The last item on the checklist is Performance. I originally defined this as a plan for speed, but I realized there’s a lot more to performance than doing things fast. It’s about doing things well, which is why I call Performance a plan for execution. Again, this has some overlap with Resiliency and Scalability, but it’s also about measurement. It’s about benchmarking and profiling. It’s about testing at scale and under failure because testing in a vacuum doesn’t mean much. It’s about optimization.
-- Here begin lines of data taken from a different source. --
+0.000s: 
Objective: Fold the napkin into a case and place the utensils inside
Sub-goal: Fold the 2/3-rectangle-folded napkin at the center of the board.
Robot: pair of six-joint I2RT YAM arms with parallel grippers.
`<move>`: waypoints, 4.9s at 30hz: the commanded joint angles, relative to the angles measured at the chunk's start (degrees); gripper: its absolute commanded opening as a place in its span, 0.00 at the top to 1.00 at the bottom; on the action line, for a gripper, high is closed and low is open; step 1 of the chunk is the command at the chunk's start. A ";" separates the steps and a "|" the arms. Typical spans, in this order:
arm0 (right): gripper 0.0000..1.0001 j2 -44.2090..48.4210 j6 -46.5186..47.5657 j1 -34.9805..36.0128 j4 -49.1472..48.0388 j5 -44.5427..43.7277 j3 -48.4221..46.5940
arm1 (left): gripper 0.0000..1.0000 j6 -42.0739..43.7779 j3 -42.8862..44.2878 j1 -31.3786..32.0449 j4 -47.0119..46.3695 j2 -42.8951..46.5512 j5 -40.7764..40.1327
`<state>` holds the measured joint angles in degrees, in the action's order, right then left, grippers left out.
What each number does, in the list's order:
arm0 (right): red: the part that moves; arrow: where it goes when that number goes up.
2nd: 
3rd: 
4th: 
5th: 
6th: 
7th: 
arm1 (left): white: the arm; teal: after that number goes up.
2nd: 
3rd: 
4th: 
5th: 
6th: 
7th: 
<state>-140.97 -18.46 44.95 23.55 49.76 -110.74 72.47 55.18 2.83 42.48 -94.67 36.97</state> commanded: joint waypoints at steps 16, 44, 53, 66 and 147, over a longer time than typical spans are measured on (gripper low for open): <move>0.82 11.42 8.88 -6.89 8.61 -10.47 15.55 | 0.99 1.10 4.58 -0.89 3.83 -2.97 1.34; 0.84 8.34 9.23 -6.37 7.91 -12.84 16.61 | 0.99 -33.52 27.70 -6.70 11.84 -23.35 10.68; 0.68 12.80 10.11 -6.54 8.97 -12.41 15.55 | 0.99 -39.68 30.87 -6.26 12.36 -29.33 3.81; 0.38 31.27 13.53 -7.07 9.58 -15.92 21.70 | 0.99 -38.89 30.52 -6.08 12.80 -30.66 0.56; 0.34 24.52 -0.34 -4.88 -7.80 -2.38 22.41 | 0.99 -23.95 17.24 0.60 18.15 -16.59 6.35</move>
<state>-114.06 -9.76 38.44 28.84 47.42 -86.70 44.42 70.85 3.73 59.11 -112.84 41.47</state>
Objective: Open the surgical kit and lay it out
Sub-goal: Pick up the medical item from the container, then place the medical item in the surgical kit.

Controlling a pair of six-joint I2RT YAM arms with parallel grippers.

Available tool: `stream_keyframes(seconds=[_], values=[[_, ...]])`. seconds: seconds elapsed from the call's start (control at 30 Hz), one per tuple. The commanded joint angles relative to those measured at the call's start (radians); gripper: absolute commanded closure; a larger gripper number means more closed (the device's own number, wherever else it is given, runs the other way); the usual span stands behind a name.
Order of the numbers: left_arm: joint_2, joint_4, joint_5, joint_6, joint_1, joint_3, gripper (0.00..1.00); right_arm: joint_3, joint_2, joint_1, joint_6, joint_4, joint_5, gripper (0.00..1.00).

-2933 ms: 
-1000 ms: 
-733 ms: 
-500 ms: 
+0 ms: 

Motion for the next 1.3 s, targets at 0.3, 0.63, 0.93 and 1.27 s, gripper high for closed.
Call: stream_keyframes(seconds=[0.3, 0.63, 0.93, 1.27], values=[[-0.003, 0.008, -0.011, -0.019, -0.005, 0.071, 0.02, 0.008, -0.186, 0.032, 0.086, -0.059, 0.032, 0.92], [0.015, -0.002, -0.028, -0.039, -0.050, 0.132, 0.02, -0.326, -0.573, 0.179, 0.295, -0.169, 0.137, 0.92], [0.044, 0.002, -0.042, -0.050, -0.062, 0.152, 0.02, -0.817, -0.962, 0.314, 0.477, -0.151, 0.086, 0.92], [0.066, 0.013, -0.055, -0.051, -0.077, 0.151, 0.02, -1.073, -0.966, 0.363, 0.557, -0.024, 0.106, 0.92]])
This brings about the oft-asked question: how do I know when and where to optimize? While premature optimization might be the root of all evil, it’s not a universal law. Optimize along the critical path and outward from there only as necessary. The further you get from that critical path, the more wasted effort it’s going to end up being. It depreciates quickly, so don’t lose sight of your optimization ROI. This will enable you to ship quickly and ship quality code. But once you ship, you’re not done measuring! It’s more important than ever that you continue to measure in production. Use performance and usage-pattern data to drive intelligent decisions and intelligent iteration. The payoff is that this doesn’t just apply to code decisions, it applies to all decisions. This is where the real value of measuring comes through. Decisions that aren’t backed by data aren’t decisions, they’re impulses. Don’t be impulsive, be empirical.

Going Forward

There is work to be done with respect to quantifying the items on this checklist. However, I strongly suspect even just thinking about them, formally or informally, will improve the overall quality of your code by an equally-unmeasurable order of magnitude. If your code doesn’t pass this checklist, it’s tech debt. Sometimes that’s okay, but remember that tech debt has compounding interest. If you don’t pay it off, you will eventually go bankrupt.

It’s not about being a 10x developer. It’s about being a 1x developer who writes 10x code. By that I mean the quality of your code is far more important than its quantity. Quality will outlast and outperform quantity. These guidelines tend to have a ripple effect. Legacy code often breeds legacy-like code. Instilling these rules in your developer culture helps to make engineers cognizant of when they should break the mold, introduce new patterns, or improve existing ones. Bad code begets bad code, and bad code is the atrophy of good developers.